Yolande Makolo a précisé que le Rwanda «note le rôle constructif du gouvernement américain dans la mise en place de conditions pour le dialogue sur cette question, de même que la facilitation apportée par le Qatar». Mais elle a ajouté que «personne ne devrait se faire d’illusion sur ce que cela signifie, car il y a un consensus sur le fait que des crimes graves ont été commis, pour lesquels ils ont été condamnés».
939 jours de détention
Cette affaire a longtemps été source de contentieux entre Kigali et Washington. En mai 2022, Washington avait estimé que l’opposant était «injustement détenu» par la justice rwandaise et Paul Kagame avait rétorqué que les États-Unis ne pouvaient pas l’«intimider» pour le forcer à le libérer.
Cette décision «est le résultat d’un désir partagé de réinitialiser les relations États-Unis/Rwanda», a déclaré sur Twitter l’attachée de presse du président, Stéphanie Nyombayire. Selon un haut responsable américain sous le couvert de l’anonymat, la visite du secrétaire d’État Antony Blinken à Kigali en août «a joué un rôle clé dans la perspective d’une éventuelle libération de Paul».
Stéphanie Nyombayire a de son côté souligné que «les relations étroites entre le Rwanda et le Qatar ont été la clé». Les pourparlers sur une libération de l’opposant avaient débuté fin 2022 et une avancée s’est produite la semaine dernière lors de discussions entre le président Kagame et l’émir du Qatar, a indiqué une source proche du dossier.
L’annonce de Kigali intervient près de deux semaines après que le président Kagame avait indiqué, lors d’une visite au Qatar, que des «discussions» étaient en cours concernant l’emprisonnement de Paul Rusesabagina. Les soutiens de l’opposant estiment que son procès a été une imposture marquée par des irrégularités. Et sa famille avait alerté sur l’état de santé déclinant de l’homme de 68 ans. Paul Rusesabagina a été détenu pendant 939 jours, selon le site Free Rusesabagina (Libérez Rusesabagina).
Renommée hollywoodienne
Paul Rusesabagina a été rendu célèbre par le film «Hôtel Rwanda», sorti en 2004, qui raconte comment ce Hutu modéré qui dirigeait l’Hôtel des Mille Collines dans la capitale rwandaise a sauvé plus de 1000 personnes durant le génocide des Tutsi en 1994.
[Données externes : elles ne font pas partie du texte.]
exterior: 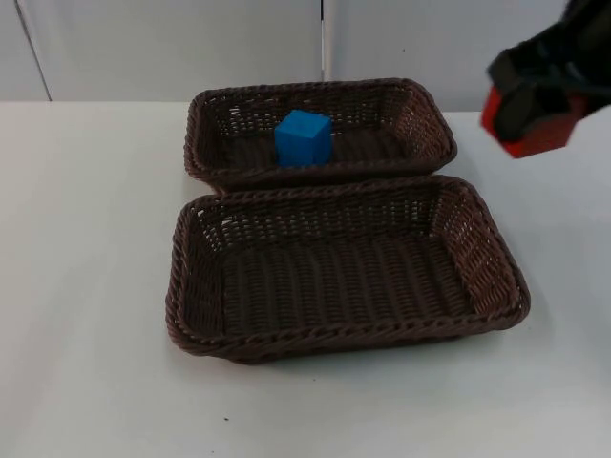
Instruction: Pick up one cube with the left hand and place it into the upper basket. Pick up one cube with the right hand and place it into the lower basket.
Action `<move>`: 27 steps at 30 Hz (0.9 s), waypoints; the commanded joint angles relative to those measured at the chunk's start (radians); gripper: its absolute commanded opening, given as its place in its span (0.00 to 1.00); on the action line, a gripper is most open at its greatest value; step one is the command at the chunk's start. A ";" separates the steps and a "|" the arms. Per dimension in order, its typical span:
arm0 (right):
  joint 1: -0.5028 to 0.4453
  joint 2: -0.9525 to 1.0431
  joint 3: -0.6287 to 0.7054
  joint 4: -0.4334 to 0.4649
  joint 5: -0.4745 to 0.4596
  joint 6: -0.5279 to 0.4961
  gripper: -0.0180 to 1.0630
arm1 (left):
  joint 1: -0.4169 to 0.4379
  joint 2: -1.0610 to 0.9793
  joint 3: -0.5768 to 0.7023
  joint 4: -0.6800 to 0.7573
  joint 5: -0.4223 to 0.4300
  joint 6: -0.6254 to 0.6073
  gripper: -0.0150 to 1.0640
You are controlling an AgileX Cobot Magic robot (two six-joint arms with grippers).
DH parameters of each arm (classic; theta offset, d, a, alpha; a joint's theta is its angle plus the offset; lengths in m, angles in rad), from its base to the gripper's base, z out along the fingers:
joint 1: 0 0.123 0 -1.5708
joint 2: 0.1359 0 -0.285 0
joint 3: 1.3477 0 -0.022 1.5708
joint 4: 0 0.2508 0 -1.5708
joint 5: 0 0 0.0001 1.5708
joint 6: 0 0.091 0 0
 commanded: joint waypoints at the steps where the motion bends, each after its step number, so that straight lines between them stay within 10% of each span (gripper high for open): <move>1: 0.038 -0.013 -0.003 0.003 -0.021 -0.012 0.02 | 0.001 -0.006 0.006 -0.001 -0.006 -0.002 0.90; 27: 0.174 0.208 -0.003 -0.005 -0.171 -0.020 0.02 | 0.001 -0.006 0.006 -0.008 -0.006 -0.002 0.90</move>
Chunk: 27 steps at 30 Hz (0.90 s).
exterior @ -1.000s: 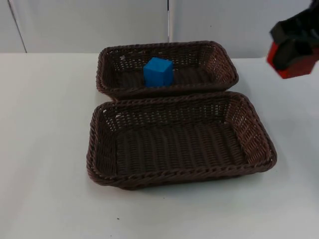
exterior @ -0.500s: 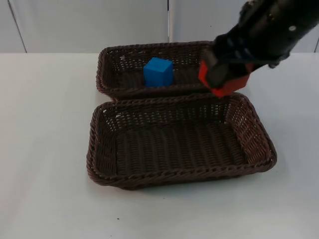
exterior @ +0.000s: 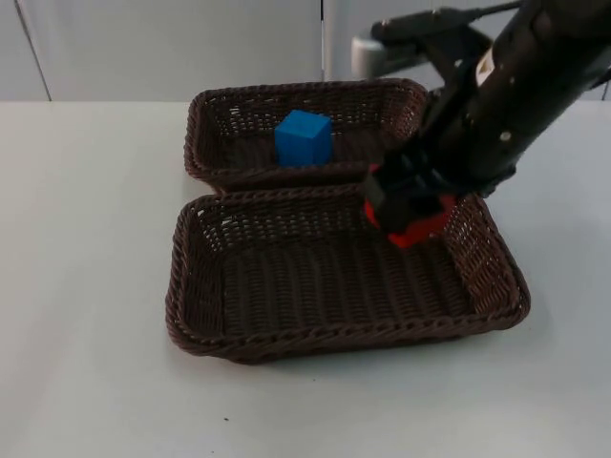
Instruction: Pick up one cube with the left hand and place it into the upper basket. Pick up one cube with the right hand and place it into the lower basket.
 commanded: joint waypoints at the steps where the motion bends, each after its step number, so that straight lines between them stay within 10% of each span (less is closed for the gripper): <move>1: 0.003 0.032 -0.003 -0.001 -0.048 -0.009 0.02 | 0.001 -0.006 0.006 -0.008 -0.006 -0.002 0.90; 19: 0.003 0.173 -0.003 -0.001 -0.138 -0.009 0.05 | 0.001 -0.006 0.006 -0.008 -0.006 -0.002 0.90; 27: 0.003 0.194 -0.003 0.001 -0.152 0.000 0.43 | 0.001 -0.006 0.006 -0.008 -0.006 -0.002 0.90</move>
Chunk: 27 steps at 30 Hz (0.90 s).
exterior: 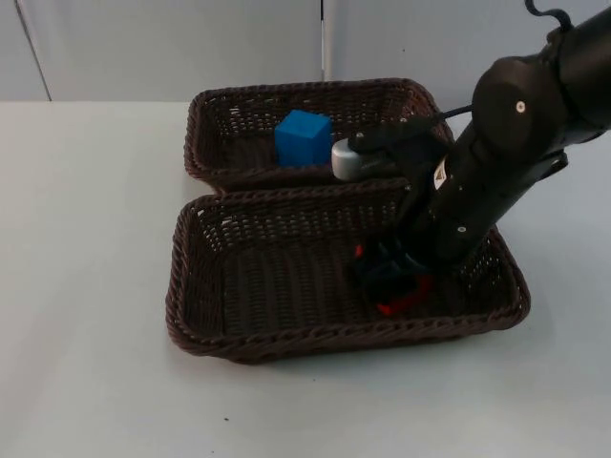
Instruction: Pick up one cube with the left hand and place it into the upper basket. Pick up one cube with the right hand and place it into the lower basket.
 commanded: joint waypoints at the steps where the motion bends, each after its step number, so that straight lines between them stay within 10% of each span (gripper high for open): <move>1: 0.003 -0.006 -0.003 0.001 -0.020 0.009 0.50 | 0.001 -0.006 0.006 -0.008 -0.006 -0.002 0.90; 7: 0.003 -0.006 -0.003 0.001 -0.020 0.030 0.68 | 0.001 -0.006 0.006 -0.008 -0.006 -0.002 0.90; 27: 0.003 -0.273 -0.005 -0.002 0.115 0.030 0.68 | 0.001 -0.006 0.006 -0.008 -0.006 -0.002 0.90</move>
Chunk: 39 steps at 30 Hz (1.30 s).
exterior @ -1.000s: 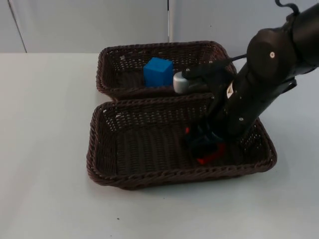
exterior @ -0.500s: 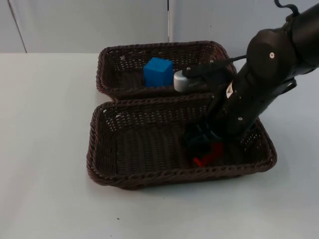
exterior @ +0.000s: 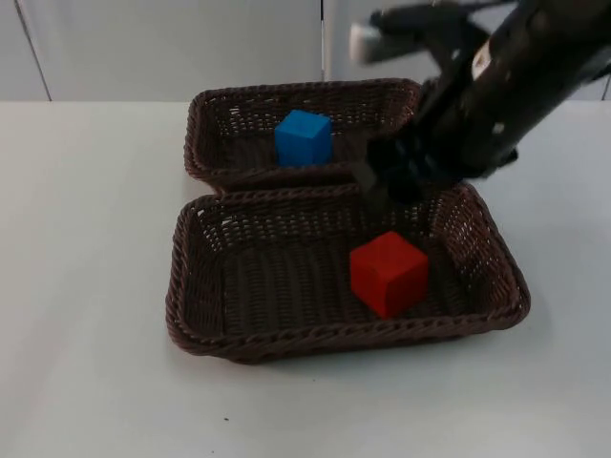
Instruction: Pick up one cube with the left hand and place it into the upper basket. Pick up one cube with the right hand and place it into the lower basket.
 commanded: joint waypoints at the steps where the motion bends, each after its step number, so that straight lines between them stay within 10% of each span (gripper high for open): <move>1: 0.003 -0.063 -0.005 -0.002 0.028 0.002 0.68 | 0.001 -0.006 0.006 -0.008 -0.006 -0.002 0.90; 39: 0.003 -0.483 0.069 -0.002 0.094 -0.008 0.68 | 0.001 -0.076 0.006 -0.011 -0.006 0.000 0.90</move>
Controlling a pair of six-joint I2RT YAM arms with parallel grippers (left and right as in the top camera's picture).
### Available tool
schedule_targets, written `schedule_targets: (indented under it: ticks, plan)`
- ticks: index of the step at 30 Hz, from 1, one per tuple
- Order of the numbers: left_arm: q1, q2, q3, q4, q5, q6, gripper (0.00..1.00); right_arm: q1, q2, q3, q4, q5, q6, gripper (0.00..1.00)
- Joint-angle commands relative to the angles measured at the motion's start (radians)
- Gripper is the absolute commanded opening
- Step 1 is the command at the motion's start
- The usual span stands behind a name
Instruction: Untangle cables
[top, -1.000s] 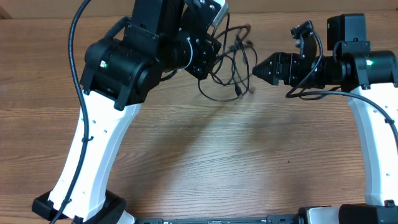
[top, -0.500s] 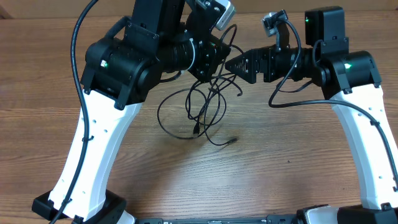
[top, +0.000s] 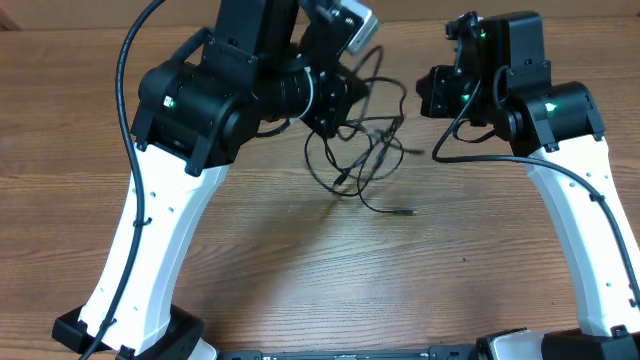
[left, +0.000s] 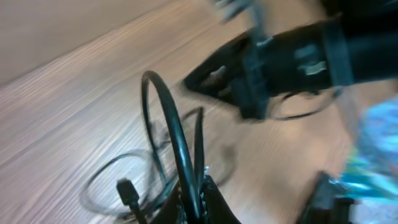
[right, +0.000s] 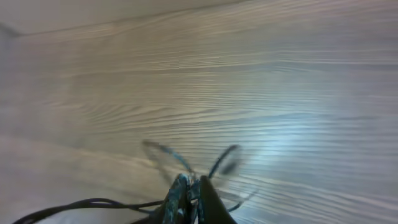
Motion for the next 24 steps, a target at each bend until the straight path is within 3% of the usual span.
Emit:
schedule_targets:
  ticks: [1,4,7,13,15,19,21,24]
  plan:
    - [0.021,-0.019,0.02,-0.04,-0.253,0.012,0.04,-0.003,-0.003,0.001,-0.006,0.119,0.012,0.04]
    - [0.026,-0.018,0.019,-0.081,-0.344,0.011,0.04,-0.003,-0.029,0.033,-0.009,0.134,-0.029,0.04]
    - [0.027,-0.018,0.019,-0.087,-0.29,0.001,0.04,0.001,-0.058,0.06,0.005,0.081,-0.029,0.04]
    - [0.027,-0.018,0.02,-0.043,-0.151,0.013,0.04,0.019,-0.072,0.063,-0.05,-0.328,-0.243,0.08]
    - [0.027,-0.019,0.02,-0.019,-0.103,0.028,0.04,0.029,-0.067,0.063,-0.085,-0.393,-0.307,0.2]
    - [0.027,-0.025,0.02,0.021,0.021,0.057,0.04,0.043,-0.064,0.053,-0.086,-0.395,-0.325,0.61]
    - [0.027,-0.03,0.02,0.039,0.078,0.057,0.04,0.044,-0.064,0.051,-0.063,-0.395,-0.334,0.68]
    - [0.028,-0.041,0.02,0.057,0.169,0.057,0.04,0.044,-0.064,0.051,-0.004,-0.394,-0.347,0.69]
Opposant depuis plus de 20 ans à Paul Kagame, qu’il a accusé d’autoritarisme et d’alimenter un sentiment anti-Hutu, Paul Rusesabagina a utilisé sa renommée hollywoodienne pour donner un écho mondial à ses positions. Ses tirades contre Paul Kagame lui ont valu d’être traité comme un ennemi de l’État.
Les défenseurs des droits humains accusent le Rwanda – dirigé d’une main de fer par Paul Kagame depuis la fin du génocide de 1994 au cours duquel 800’000 personnes ont été tuées – de réprimer la liberté d’expression et l’opposition. Paul Rusesabagina vivait depuis 1996 en exil aux États-Unis et en Belgique, avant d’être arrêté à Kigali en 2020 dans des circonstances troubles, à la descente d’un avion qu’il pensait à destination du Burundi.
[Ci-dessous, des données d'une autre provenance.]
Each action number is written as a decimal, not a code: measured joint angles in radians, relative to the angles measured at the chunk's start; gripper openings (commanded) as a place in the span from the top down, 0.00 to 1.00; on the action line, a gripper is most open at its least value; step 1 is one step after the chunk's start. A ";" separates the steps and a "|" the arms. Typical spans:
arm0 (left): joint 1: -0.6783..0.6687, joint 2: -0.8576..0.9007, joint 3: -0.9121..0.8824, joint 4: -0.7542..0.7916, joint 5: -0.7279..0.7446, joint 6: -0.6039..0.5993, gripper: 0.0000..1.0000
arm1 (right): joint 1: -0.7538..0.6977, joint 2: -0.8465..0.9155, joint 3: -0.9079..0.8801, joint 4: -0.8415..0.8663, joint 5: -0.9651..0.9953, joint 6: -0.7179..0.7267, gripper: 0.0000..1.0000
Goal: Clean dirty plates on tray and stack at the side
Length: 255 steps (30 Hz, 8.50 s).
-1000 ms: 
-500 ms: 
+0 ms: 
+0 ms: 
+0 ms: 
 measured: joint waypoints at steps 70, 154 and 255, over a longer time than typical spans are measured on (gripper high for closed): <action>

L’opposant a été jugé de février à juillet 2021 pour neuf chefs d’accusation, dont celui de «terrorisme», pour des attaques menées par le FLN, organisation classée terroriste par Kigali, qui ont fait neuf morts en 2018 et 2019. Paul Rusesabagina a admis avoir participé à la fondation en 2017 du Mouvement rwandais pour le changement démocratique (MRCD), dont le FLN est considéré comme le bras armé, mais il a toujours nié toute implication dans les attaques.